What you are asked to do — When the material ends, stop; until then, set down every line exactly.

Data extract —

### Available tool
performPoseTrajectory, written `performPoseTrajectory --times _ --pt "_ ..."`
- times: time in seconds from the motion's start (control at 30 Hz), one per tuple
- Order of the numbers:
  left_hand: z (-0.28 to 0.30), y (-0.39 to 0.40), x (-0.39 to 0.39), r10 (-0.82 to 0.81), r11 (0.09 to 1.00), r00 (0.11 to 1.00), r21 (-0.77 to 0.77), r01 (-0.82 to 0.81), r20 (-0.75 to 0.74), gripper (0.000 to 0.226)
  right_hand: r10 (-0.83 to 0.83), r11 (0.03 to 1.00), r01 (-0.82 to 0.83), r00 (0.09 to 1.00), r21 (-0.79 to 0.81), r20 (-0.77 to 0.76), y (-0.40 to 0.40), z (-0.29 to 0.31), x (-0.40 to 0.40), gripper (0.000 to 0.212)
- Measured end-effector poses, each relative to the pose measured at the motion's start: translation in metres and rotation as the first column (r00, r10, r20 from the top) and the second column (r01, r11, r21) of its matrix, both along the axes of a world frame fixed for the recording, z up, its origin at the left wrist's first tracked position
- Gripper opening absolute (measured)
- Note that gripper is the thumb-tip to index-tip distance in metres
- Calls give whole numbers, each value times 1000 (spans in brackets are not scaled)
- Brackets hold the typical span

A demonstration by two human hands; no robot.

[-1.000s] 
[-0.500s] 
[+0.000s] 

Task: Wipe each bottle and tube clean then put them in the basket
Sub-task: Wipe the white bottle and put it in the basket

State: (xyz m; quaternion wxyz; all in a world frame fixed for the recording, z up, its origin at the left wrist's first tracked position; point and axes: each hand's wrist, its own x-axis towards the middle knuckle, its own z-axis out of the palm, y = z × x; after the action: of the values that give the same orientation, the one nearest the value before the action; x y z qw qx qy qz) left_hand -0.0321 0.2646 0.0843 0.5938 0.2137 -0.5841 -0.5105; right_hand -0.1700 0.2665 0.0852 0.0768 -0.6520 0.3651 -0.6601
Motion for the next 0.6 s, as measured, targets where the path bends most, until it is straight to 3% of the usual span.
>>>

Response —
### Available tool
performPoseTrajectory, written `performPoseTrajectory --times _ --pt "_ ..."`
- times: time in seconds from the motion's start (control at 30 Hz), one per tuple
- Order of the numbers:
  left_hand: z (-0.28 to 0.30), y (-0.39 to 0.40), x (-0.39 to 0.39), r10 (-0.82 to 0.81), r11 (0.09 to 1.00), r00 (0.11 to 1.00), r21 (-0.77 to 0.77), r01 (-0.82 to 0.81), r20 (-0.75 to 0.74), gripper (0.000 to 0.226)
  right_hand: r10 (-0.83 to 0.83), r11 (0.03 to 1.00), r01 (-0.82 to 0.83), r00 (0.09 to 1.00), r21 (-0.79 to 0.81), r20 (-0.77 to 0.76), y (-0.40 to 0.40), z (-0.29 to 0.31), x (-0.40 to 0.40), gripper (0.000 to 0.212)
- Measured end-effector poses, each relative to the pose measured at the motion's start: translation in metres and rotation as the first column (r00, r10, r20 from the top) and the second column (r01, r11, r21) of its matrix, both along the axes of a world frame fixed for the recording, z up, its origin at the left wrist's first tracked position
- Gripper opening absolute (measured)
- Note that gripper is the thumb-tip to index-tip distance in metres
- Calls give whole numbers, each value times 1000 (spans in brackets are not scaled)
- Brackets hold the typical span

A demonstration by two human hands; no robot.

[-1.000s] 
[-0.500s] 
[+0.000s] 

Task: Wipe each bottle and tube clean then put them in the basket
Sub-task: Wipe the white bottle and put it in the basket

State: (xyz m; quaternion wxyz; all in a world frame fixed for the recording, z up, its origin at the left wrist's first tracked position; point and axes: each hand's wrist, its own x-axis towards the middle knuckle, its own z-axis out of the palm, y = z × x; after the action: of the values that give the same orientation, the one nearest the value before the action; x y z qw qx qy qz) left_hand -0.0321 0.2646 0.0843 0.5938 0.2137 -0.5841 -0.5105; right_hand -0.1700 0.2665 0.0852 0.0768 -0.6520 0.3651 -0.6601
Motion for the next 0.6 s, as measured, targets where the path bends most, until it is straight to 3% of the usual span.
>>>

Now the exercise is finished.